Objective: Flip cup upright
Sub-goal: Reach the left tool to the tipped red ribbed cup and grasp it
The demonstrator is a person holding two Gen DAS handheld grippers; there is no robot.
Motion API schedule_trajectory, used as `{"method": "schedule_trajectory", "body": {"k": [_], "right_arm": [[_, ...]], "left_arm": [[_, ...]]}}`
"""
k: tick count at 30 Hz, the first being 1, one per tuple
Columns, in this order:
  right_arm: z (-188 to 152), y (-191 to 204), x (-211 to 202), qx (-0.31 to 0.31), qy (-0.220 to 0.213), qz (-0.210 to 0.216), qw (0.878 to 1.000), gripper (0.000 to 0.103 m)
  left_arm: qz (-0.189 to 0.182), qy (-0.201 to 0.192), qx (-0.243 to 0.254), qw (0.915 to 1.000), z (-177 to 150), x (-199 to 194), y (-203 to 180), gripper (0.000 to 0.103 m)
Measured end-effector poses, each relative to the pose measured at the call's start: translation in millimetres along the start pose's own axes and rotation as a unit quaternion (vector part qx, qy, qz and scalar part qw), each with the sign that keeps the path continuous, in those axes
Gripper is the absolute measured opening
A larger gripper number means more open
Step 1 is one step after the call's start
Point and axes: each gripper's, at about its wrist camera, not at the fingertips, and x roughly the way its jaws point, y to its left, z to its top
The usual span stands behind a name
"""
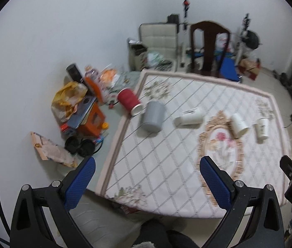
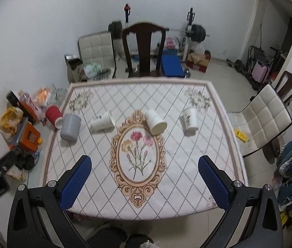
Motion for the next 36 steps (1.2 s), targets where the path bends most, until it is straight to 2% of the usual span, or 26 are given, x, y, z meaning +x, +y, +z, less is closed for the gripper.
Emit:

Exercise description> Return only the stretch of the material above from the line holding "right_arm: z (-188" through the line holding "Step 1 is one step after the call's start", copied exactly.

Your solution>
  right_arm: z (-188 to 152), y (-191 to 204), x (-211 to 202), qx (-0.31 to 0.31), qy (-0.220 to 0.213), qz (-0.210 to 0.216), qw (0.878 to 1.000), gripper (0.000 to 0.103 m)
  left_arm: qz (-0.189 to 0.182), qy (-0.201 to 0.192), qx (-0.243 to 0.254), qw (0.915 to 1.000), z (-177 to 150), x (-199 to 194), y (-203 to 180), gripper (0.000 to 0.103 m)
Measured end-effector poses, each relative to the pose measured at the call's start: translation in millimetres along the start pose's own axes and rotation as a unit quaternion (vector part qx, qy, qz and scalar part qw), each with the sign that keeps the path continuous, in those axes
Gripper is the absolute measured opening
A larger gripper number means more open
Step 1 is one step after the call's start

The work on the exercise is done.